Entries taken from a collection
----------

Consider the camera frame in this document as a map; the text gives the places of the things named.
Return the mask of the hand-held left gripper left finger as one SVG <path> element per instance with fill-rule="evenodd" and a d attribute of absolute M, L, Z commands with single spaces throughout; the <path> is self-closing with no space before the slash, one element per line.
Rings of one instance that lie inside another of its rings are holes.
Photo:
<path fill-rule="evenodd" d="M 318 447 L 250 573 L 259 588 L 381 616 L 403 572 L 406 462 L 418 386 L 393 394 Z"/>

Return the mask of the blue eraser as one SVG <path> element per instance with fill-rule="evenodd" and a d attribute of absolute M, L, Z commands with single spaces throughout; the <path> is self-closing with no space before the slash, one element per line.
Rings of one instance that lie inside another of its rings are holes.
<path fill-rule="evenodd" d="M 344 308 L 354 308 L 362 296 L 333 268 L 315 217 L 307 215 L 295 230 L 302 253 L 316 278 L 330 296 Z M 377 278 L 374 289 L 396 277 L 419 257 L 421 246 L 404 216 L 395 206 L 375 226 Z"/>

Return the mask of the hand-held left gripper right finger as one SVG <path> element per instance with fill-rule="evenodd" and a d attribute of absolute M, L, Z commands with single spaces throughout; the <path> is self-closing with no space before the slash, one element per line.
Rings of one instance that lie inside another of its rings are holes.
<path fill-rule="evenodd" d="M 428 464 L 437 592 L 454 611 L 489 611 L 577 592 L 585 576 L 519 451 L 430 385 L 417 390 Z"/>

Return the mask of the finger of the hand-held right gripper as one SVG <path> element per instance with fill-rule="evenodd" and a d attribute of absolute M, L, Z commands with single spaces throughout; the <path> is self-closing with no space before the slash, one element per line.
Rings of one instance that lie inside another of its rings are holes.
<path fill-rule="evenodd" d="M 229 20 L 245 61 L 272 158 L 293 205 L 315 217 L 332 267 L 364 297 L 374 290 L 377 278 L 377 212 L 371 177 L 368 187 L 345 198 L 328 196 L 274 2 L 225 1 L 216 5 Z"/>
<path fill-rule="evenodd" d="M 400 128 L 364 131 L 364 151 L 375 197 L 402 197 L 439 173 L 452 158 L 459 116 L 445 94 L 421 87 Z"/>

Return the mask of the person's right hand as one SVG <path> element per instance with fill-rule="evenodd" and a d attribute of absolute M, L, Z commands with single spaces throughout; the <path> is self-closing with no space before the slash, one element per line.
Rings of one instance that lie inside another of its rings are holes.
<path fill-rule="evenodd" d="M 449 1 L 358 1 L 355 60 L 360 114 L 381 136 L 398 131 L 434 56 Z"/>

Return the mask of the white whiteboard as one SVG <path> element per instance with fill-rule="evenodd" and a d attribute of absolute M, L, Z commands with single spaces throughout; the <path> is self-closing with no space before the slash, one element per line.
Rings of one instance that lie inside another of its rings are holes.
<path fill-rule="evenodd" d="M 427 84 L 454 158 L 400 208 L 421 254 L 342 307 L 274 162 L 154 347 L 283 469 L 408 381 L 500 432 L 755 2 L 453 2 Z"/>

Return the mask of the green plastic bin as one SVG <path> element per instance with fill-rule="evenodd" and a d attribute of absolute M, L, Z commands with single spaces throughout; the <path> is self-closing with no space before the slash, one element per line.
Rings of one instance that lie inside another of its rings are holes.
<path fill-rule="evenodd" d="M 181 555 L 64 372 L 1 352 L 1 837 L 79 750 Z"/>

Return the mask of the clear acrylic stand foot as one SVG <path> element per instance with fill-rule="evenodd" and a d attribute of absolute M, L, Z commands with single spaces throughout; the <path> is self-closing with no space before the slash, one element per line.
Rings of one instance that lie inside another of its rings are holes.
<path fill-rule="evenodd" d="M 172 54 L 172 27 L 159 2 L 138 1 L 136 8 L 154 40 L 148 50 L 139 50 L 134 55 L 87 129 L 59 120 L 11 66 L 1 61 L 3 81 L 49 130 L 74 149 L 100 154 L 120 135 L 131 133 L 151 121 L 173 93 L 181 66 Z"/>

----------

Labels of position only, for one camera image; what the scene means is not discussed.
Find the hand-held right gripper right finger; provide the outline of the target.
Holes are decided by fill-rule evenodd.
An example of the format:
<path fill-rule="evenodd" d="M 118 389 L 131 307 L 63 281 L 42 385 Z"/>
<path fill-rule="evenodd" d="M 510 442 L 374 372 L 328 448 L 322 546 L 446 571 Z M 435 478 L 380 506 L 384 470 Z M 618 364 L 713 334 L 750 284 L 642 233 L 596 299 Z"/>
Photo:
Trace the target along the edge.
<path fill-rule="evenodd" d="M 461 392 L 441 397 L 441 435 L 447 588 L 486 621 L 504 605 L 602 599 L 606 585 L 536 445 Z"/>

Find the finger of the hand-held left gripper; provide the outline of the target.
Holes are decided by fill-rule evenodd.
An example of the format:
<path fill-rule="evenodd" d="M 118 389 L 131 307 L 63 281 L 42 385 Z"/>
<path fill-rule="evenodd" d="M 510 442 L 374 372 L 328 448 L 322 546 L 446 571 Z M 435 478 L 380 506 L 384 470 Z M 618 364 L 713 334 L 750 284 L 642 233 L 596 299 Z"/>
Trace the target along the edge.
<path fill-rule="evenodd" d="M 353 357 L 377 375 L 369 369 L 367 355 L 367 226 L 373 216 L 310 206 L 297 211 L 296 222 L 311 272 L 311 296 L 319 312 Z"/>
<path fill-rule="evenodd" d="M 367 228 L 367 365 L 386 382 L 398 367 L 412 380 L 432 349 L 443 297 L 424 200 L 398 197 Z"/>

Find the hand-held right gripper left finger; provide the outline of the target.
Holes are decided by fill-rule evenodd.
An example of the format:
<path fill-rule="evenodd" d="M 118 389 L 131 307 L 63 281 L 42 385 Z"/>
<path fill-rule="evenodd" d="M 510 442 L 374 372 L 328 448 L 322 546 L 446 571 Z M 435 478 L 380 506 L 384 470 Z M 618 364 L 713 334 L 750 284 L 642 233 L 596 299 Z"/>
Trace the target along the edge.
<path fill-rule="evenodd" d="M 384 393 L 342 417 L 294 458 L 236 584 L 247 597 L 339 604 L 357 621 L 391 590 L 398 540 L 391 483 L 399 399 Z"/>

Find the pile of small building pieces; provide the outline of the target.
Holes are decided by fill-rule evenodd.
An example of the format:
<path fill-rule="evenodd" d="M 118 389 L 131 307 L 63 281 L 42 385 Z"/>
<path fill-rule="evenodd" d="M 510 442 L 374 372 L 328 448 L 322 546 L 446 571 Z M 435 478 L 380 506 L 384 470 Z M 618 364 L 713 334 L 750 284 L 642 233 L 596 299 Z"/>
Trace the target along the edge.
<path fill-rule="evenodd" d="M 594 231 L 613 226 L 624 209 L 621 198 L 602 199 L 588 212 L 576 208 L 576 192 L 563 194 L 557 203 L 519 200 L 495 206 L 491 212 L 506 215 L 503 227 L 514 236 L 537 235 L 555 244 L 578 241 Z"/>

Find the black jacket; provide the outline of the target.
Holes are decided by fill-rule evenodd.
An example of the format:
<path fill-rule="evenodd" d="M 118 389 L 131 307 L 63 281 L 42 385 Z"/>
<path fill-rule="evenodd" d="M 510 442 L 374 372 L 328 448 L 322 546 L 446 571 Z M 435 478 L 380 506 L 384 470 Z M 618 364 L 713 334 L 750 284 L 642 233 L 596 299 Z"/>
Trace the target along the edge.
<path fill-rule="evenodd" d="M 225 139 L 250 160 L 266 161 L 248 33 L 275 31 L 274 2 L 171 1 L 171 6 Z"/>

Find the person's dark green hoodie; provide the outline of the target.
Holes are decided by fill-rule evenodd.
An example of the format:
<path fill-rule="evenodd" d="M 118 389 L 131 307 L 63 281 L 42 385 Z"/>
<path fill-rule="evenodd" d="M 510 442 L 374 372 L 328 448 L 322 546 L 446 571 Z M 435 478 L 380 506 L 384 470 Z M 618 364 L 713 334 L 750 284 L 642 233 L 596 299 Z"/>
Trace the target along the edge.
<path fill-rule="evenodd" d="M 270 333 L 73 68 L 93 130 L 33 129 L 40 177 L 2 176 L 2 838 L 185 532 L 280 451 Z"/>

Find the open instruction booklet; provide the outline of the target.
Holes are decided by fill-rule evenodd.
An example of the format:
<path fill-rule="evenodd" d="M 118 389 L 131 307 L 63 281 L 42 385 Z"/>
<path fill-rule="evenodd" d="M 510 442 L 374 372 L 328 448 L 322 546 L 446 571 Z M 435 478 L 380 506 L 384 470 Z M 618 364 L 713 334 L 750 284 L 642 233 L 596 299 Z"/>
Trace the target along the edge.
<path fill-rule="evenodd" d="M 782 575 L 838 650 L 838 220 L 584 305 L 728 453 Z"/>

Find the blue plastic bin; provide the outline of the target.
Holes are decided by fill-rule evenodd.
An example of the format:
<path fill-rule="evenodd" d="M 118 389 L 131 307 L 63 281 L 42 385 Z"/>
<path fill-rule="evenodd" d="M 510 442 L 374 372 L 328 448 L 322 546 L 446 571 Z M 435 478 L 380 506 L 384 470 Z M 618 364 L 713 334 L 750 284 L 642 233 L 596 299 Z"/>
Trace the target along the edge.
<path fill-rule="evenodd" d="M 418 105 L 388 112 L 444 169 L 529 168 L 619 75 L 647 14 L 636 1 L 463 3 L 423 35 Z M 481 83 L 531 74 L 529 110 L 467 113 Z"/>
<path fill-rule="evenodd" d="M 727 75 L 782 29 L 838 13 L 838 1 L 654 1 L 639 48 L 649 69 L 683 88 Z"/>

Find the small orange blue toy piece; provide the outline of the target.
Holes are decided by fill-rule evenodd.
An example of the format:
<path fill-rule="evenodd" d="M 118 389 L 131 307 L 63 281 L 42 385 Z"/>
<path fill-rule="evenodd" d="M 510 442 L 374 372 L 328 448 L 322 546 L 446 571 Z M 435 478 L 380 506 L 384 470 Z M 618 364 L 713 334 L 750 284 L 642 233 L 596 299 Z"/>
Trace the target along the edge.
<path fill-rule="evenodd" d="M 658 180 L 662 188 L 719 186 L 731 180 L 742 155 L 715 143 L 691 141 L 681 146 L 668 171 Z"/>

----------

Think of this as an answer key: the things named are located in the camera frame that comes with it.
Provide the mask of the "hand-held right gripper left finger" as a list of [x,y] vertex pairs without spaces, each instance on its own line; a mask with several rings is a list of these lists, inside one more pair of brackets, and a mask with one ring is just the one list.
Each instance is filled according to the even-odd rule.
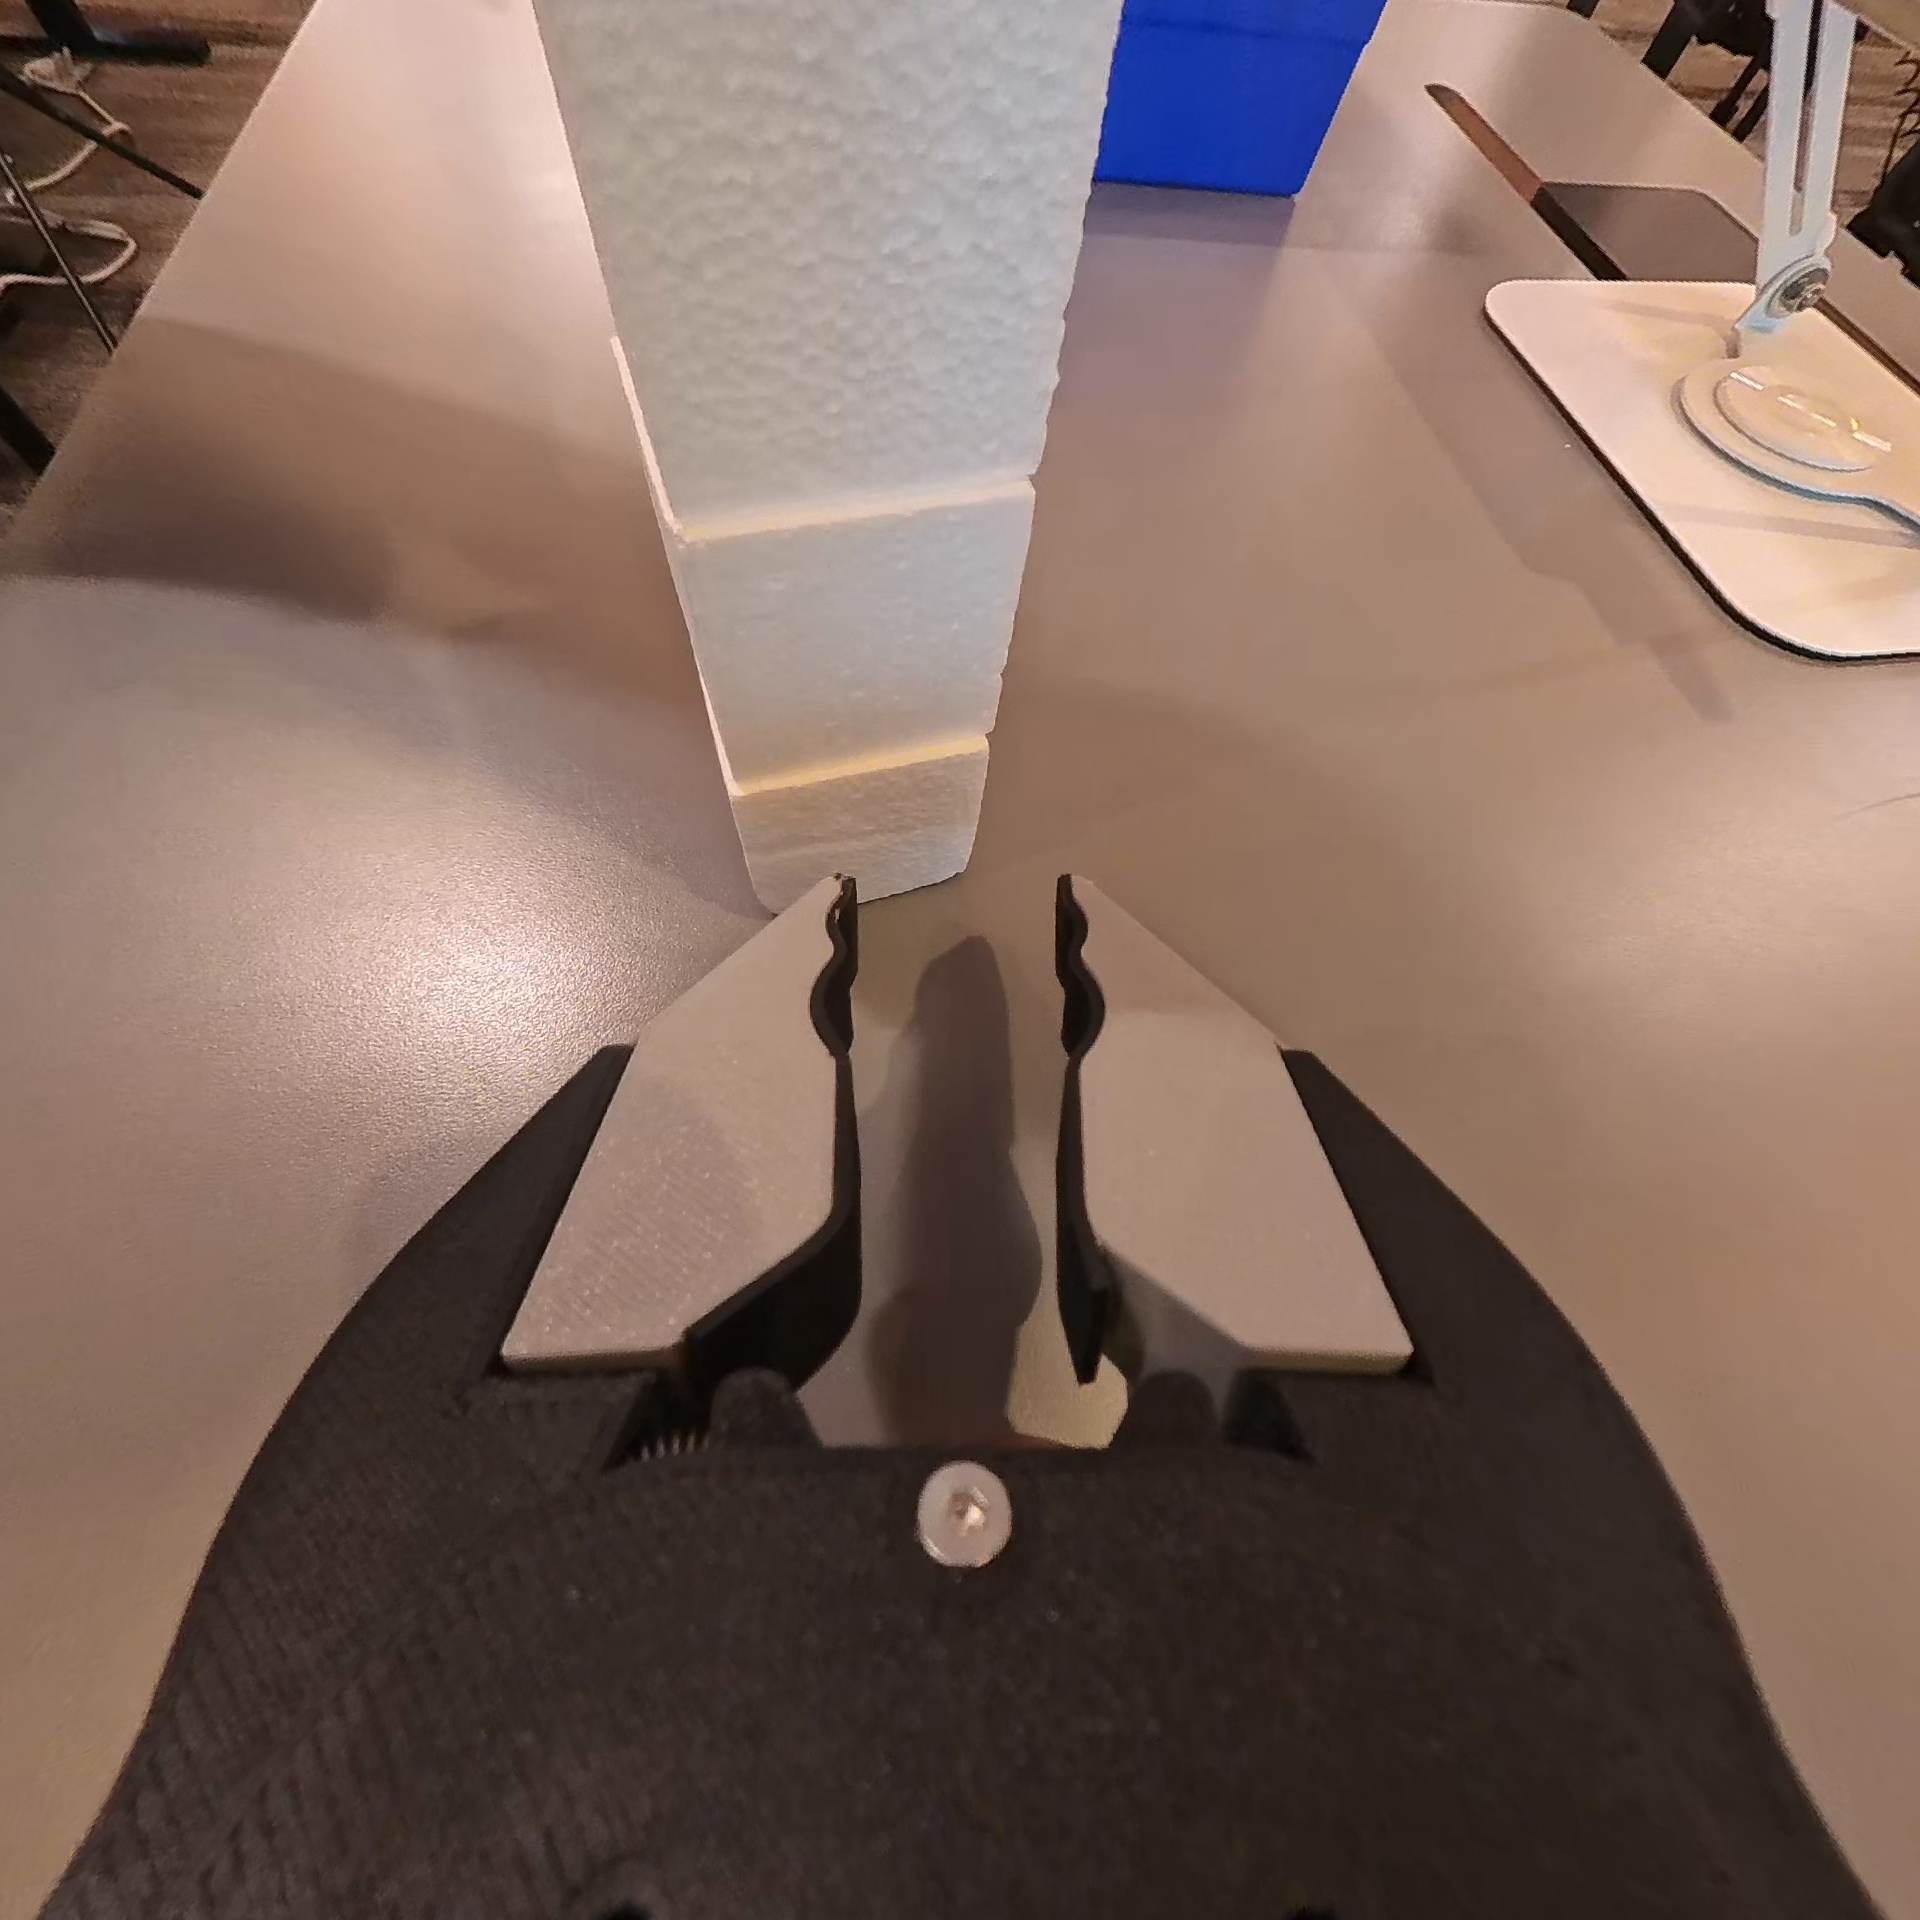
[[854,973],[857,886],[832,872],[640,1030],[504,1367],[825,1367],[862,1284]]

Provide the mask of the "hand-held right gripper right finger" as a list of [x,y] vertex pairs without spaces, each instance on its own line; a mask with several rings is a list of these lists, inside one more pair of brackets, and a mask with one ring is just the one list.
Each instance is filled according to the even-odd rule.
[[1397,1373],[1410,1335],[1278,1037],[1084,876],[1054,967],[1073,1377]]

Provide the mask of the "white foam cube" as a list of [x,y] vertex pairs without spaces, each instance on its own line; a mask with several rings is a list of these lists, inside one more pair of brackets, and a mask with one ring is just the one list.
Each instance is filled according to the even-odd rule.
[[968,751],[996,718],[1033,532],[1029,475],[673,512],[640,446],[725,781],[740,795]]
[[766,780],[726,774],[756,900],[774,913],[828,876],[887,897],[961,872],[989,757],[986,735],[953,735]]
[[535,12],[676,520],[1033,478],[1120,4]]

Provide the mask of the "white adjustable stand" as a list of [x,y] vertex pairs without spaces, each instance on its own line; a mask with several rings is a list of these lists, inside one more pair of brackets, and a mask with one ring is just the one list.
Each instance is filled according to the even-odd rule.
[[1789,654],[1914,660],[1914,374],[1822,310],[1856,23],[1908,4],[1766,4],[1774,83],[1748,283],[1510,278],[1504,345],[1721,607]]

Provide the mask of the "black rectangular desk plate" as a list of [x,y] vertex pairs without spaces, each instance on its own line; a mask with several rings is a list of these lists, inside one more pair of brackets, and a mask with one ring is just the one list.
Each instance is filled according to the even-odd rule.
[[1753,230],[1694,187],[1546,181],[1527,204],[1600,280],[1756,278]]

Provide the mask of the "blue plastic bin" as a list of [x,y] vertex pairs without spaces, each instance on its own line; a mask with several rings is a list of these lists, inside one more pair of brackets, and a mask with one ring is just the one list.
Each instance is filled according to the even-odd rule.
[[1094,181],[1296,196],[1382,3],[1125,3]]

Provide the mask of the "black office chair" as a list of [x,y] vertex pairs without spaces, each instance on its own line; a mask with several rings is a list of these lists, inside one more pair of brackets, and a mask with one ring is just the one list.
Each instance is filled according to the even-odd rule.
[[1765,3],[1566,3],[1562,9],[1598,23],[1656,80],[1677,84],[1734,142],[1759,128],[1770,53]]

----------

TASK OBJECTIVE: Gather every line from the entries above where the word "named" appears, and copy them.

THE ANSWER:
Consider the camera frame in this document as a map; the text gives the places of the things named.
Think of this as an answer key: the things named are located in the camera frame that comes with it.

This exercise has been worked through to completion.